Sur les conclusions à fin d’injonction :
Eu égard au motif d’annulation retenu, le présent jugement implique nécessairement qu’il soit enjoint au préfet de la Seine-Saint-Denis, ou tout préfet territorialement compétent, de procéder à l’enregistrement de la demande de titre de séjour de M. B… dans un délai d’un mois à compter de la notification du présent jugement et d’examiner cette demande en tenant compte de la situation actuelle de M. B… et le munisse, pendant cet examen, du document auquel il peut prétendre en sa qualité de demandeur d’un titre de séjour.
Sur les frais liés au litige :
Il y a lieu, dans les circonstances de l’espèce, de mettre à la charge de l’Etat (préfet de la Seine-Saint-Denis) une somme de 1 100 euros au titre des frais exposés par M. B… et non compris dans les dépens.
D E C I D E :
Article 1er : La décision du 4 septembre 2024 par laquelle le préfet de la Seine-Saint-Denis a classé sans suite la demande de titre de séjour de M. B…, est annulée.
Article 2 : Il est enjoint au préfet de la Seine-Saint-Denis, ou tout préfet territorialement compétent, de procéder à l’enregistrement de la demande de titre de séjour de M. B… dans le délai d’un mois à compter de la notification du présent jugement, d’examiner cette demande et de lui délivrer le document auquel il peut prétendre en sa qualité de demandeur d’un titre de séjour pendant cet examen.
Article 3 : L’État (préfet de la Seine-Saint-Denis) versera à M. B… une somme de 1 100 euros au titre de l’article L. 761-1 du code de justice administrative.
Article 4 : Le présent jugement sera notifié à M. C… B… et au préfet de la Seine-Saint-Denis.

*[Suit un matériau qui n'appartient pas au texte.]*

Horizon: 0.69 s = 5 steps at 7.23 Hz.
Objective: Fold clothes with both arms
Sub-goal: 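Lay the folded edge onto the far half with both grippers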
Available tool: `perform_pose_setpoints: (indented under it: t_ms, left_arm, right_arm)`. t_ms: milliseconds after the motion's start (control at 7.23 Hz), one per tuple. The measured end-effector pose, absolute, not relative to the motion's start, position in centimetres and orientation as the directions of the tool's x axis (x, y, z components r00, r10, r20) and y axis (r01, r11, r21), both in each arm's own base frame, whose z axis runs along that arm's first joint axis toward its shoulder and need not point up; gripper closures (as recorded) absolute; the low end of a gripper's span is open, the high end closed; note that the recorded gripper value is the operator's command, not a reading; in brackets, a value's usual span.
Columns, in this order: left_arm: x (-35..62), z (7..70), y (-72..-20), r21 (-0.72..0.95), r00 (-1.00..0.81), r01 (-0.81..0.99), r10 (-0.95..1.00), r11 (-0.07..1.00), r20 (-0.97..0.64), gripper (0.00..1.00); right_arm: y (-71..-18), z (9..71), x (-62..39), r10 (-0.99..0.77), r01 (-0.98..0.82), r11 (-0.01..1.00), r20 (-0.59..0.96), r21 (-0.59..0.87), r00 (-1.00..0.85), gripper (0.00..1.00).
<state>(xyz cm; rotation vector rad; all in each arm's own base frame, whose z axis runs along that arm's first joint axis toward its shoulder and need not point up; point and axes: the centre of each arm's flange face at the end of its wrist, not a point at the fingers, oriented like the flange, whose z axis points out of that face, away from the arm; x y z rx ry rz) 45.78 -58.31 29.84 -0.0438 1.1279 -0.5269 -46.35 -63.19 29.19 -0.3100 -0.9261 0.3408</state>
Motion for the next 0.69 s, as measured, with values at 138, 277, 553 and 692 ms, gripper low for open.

Délibéré après l’audience du 7 avril 2026, à laquelle siégeaient :
M. Israël, président,
M. Marias, premier conseiller,
Mme Jaur, première conseillère.
Rendu public par mise à disposition au greffe le 23 avril 2026.
Le président-rapporteur,
M. Israël
Le magistrat le plus ancien,
M. Marias
La greffière,
Mme A…
La République mande et ordonne au préfet de la Seine-Saint-Denis en ce qui le concerne, ou à tout autre préfet territorialement compétent, et à tous commissaires de justice à ce requis en ce qui concerne les voies de droit commun contre les parties privées de pourvoir à l’exécution du présent jugement.